Requirement:
Your task is to return exactly the lines that run from the one containing "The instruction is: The" through the end of the listing below, without any pictures.

Source material:
● ● ● ● ● ● ●
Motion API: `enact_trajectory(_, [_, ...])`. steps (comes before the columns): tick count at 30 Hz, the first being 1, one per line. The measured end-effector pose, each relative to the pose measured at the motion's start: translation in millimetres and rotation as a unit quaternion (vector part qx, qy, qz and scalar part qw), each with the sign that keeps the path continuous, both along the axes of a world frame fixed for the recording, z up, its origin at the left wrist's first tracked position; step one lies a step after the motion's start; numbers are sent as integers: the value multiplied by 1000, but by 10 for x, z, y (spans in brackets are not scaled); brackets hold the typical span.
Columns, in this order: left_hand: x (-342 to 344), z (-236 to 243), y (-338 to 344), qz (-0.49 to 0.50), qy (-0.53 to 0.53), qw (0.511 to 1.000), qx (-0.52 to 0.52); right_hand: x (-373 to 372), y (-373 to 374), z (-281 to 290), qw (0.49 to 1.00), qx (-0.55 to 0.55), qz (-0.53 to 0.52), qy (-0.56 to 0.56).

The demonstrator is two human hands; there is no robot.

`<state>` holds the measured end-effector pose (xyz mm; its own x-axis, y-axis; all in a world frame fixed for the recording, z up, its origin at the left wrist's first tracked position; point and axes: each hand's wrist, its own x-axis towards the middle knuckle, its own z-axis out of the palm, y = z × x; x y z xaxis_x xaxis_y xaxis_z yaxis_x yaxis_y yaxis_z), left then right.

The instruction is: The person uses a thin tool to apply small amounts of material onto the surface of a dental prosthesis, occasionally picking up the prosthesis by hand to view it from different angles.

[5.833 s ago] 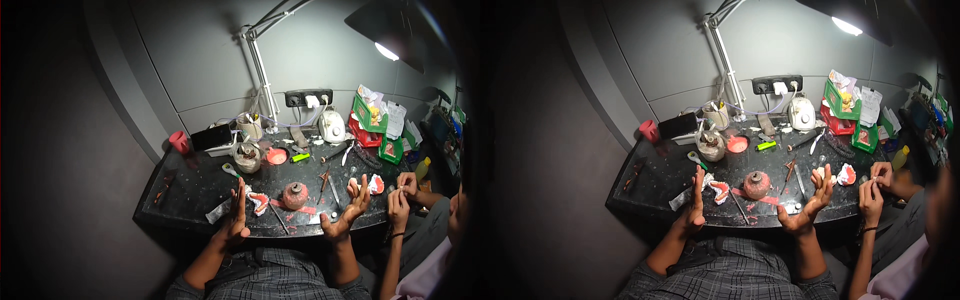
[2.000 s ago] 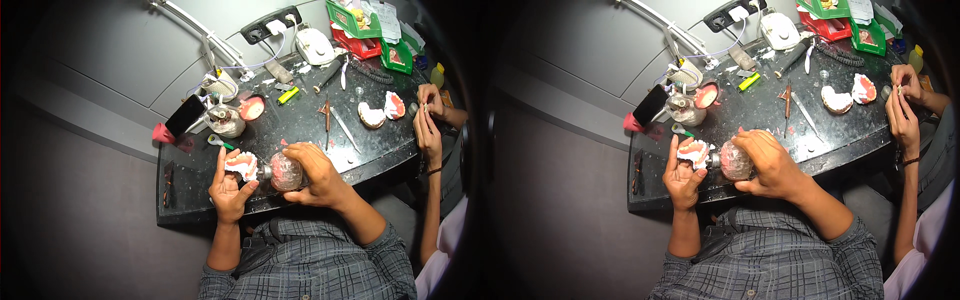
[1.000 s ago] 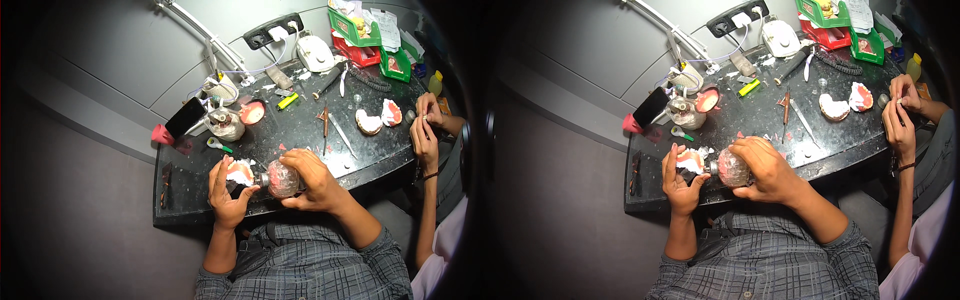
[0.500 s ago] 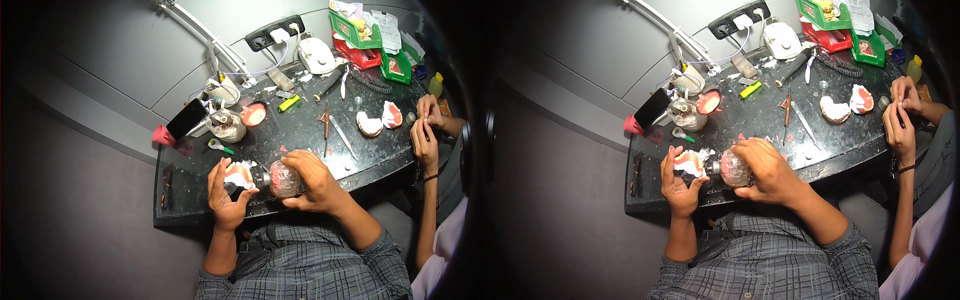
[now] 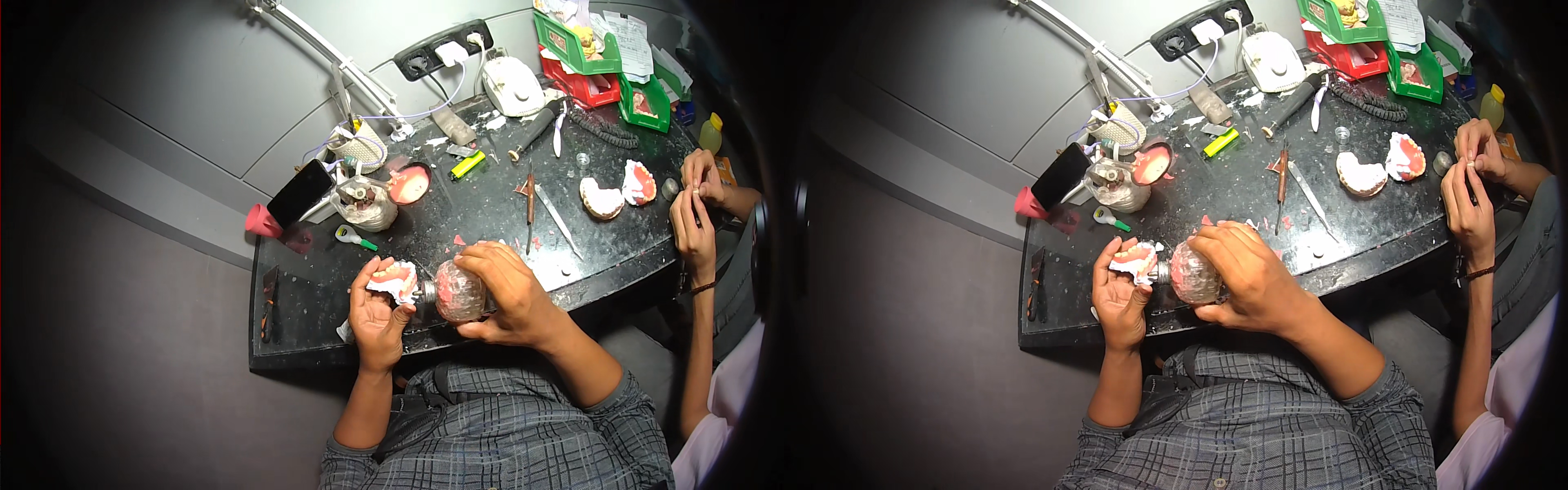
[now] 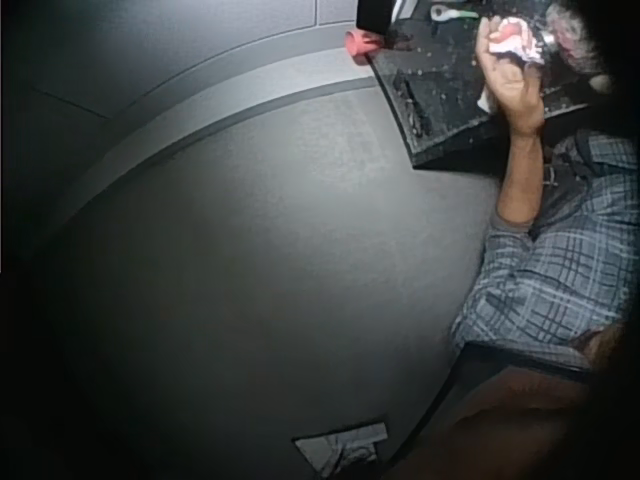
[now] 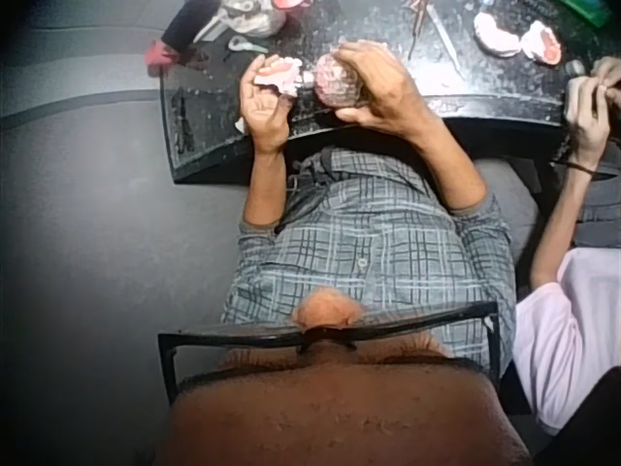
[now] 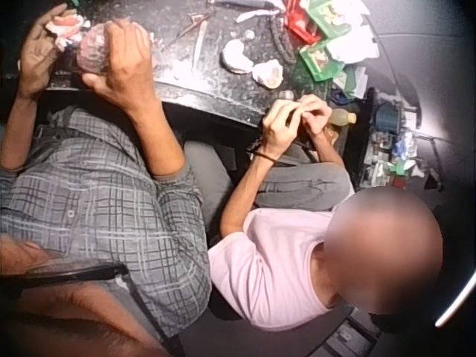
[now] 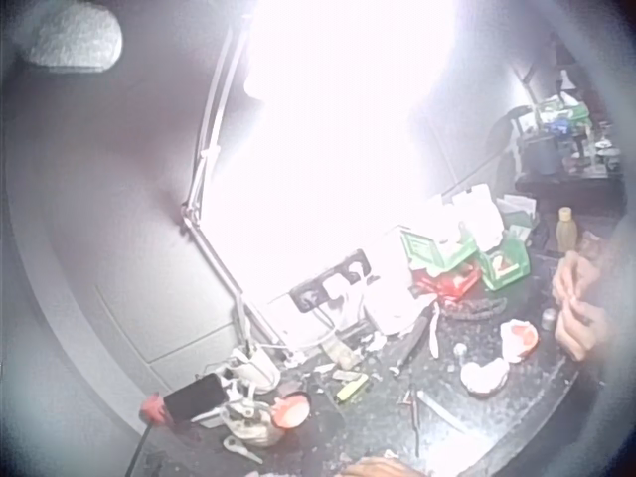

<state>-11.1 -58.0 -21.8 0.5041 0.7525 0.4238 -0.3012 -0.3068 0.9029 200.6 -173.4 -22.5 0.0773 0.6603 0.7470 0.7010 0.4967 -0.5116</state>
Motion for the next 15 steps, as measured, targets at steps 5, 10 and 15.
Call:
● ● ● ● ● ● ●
Task answer:
The instruction is: The person uses a thin tool to apply small amounts of material onto the surface of a dental prosthesis, occasionally picking up the prosthesis by hand to view it from different angles.

[5.833 s ago] 
[2.000 s ago] 
[1.000 s ago] 
[0.500 s ago] 
[now] 
[now] 
[now] 
[now] 
[now] 

<state>-11.1 -58.0 -21.8 0.5041 0.7525 0.4238 -0.3012 -0.3068 0.9029 200.6 -173.4 -22.5 0.0773 0.6603 0.7470 0.7010 0.4967 -0.5116</state>
Motion for the next 15 steps, as measured, targets at steps 5, 10 and 15.
Call:

Nothing else is required to complete the exercise.